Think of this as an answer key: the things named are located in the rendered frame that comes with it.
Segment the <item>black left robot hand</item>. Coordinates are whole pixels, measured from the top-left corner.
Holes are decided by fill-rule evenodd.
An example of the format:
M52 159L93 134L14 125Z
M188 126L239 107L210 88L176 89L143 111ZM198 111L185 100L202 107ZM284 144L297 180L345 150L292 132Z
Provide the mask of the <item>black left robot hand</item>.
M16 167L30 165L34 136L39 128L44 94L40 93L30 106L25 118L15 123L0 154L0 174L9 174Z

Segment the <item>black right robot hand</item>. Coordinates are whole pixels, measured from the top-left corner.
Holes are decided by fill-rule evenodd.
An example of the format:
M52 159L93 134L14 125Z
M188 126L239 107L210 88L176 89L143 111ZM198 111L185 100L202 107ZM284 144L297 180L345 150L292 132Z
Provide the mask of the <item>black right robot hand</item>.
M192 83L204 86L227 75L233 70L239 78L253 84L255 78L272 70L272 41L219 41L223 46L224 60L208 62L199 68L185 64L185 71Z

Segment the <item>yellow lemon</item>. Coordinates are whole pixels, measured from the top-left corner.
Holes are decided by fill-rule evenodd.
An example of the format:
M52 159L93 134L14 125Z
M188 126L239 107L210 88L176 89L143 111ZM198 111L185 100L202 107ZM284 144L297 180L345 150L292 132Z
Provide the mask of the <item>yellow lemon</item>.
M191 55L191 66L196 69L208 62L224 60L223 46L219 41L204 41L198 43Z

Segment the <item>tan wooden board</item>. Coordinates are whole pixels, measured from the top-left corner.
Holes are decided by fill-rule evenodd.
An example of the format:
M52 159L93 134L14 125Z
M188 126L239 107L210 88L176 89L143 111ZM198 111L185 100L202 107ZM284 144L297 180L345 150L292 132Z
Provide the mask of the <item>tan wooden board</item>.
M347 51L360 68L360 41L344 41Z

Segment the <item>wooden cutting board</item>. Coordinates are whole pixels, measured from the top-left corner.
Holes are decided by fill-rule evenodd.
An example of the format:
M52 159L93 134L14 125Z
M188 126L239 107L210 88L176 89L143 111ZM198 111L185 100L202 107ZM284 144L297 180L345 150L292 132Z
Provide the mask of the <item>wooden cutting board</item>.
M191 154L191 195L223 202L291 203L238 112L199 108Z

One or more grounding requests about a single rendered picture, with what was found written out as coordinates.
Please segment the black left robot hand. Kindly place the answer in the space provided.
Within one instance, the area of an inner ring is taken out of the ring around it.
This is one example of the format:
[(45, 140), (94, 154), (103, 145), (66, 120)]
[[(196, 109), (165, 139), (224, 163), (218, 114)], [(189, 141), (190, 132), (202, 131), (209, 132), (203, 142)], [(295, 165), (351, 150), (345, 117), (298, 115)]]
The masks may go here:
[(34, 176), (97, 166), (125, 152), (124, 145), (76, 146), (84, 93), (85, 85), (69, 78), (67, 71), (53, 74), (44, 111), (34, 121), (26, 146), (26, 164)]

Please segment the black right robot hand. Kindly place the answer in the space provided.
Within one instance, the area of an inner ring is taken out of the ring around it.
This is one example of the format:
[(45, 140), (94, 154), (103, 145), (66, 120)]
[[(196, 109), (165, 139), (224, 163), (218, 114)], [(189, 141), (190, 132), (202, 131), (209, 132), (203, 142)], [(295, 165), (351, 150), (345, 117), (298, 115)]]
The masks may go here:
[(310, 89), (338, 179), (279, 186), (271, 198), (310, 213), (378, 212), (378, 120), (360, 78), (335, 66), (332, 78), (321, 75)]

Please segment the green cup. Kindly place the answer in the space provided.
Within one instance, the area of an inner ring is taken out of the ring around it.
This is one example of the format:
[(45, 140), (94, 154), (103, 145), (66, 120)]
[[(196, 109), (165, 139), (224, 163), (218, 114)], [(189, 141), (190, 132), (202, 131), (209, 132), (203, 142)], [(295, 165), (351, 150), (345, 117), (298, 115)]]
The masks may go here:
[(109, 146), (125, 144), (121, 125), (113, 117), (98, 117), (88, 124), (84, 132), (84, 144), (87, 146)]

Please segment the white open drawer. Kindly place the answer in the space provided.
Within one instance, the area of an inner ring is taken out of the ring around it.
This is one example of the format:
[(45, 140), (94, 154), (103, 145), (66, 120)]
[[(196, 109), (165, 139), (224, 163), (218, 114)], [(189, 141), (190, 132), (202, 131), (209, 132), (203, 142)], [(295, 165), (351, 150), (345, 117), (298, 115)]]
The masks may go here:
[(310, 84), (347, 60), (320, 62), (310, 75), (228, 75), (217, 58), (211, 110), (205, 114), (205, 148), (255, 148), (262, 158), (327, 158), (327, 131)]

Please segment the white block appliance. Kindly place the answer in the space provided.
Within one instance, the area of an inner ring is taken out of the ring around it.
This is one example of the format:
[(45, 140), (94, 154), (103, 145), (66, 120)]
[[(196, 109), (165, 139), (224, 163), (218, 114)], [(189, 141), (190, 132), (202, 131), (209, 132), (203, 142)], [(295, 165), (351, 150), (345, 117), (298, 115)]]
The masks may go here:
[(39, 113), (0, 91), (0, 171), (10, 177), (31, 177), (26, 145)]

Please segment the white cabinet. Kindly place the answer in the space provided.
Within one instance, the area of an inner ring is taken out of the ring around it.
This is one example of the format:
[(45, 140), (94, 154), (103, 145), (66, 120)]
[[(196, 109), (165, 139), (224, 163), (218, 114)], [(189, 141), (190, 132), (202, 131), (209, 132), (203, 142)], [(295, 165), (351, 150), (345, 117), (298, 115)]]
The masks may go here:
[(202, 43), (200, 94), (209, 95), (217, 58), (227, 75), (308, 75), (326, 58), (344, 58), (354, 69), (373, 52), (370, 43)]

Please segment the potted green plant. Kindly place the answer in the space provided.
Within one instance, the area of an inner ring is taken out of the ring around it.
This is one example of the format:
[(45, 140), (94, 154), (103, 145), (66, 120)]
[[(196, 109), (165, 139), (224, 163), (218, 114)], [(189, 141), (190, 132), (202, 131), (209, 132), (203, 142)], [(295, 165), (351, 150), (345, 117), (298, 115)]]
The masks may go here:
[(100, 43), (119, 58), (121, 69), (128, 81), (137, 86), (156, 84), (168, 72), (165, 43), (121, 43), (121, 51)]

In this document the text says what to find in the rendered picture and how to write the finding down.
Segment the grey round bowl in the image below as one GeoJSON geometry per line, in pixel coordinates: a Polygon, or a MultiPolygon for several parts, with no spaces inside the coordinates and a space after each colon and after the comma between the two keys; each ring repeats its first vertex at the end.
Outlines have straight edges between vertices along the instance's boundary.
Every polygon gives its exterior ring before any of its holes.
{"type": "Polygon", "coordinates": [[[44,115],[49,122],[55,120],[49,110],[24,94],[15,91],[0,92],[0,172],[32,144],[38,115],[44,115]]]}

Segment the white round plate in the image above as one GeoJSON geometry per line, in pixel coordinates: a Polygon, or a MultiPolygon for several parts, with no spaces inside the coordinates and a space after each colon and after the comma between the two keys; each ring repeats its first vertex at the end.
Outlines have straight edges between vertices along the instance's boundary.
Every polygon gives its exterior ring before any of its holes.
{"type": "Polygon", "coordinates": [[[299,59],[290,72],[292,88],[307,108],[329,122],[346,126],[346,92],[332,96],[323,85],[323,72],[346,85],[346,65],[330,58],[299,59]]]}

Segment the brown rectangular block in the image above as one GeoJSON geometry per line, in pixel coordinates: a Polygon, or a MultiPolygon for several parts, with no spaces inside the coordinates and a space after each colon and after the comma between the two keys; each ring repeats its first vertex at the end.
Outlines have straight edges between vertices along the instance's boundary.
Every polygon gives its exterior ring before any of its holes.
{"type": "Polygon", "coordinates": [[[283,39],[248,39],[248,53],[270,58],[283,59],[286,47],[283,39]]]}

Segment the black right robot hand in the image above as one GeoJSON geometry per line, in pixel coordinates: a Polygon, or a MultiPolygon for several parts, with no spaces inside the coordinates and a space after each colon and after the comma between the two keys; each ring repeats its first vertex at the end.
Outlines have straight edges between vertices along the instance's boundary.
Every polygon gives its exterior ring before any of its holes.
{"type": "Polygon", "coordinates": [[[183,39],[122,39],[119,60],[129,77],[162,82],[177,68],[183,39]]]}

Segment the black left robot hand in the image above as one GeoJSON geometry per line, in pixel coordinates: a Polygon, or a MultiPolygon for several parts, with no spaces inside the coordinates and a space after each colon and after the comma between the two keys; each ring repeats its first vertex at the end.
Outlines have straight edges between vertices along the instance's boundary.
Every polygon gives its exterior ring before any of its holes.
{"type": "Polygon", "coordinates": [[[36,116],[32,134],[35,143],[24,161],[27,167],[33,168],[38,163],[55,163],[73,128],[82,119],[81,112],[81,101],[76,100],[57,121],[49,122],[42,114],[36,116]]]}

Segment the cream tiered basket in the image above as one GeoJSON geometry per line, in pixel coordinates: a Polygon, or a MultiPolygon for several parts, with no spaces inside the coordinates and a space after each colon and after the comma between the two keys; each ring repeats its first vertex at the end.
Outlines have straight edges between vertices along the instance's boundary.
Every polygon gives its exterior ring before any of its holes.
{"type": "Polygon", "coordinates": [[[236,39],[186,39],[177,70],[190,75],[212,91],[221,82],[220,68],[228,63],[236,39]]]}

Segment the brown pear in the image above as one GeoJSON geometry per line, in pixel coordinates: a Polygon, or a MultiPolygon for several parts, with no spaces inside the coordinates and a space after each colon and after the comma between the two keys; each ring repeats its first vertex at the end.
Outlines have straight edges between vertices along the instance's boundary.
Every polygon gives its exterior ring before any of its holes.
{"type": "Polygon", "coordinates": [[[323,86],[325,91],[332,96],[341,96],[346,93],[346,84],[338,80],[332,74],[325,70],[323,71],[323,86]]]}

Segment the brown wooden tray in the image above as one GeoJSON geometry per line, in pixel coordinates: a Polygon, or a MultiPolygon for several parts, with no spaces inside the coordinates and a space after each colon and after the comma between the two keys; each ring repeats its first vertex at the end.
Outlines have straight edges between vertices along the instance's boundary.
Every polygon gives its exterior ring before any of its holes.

**What is expected**
Among the entries above, find the line with "Please segment the potted" and the line with "In this document"; give again exactly these two lines and all lines between them.

**Answer to the problem**
Please segment the potted green plant. Kindly place the answer in the space provided.
Within one instance, the area of an inner ring is taken out of the ring around it.
This is one example of the format:
[(45, 140), (94, 154), (103, 145), (66, 120)]
[[(196, 109), (165, 139), (224, 163), (218, 114)], [(189, 141), (190, 132), (202, 131), (209, 132), (203, 142)], [(295, 165), (351, 150), (345, 117), (298, 115)]]
The masks may go here:
[(100, 43), (119, 58), (121, 69), (128, 81), (137, 86), (156, 84), (168, 72), (165, 43), (121, 43), (121, 51)]

In this document the text says what to find in the rendered picture and how to write the finding down.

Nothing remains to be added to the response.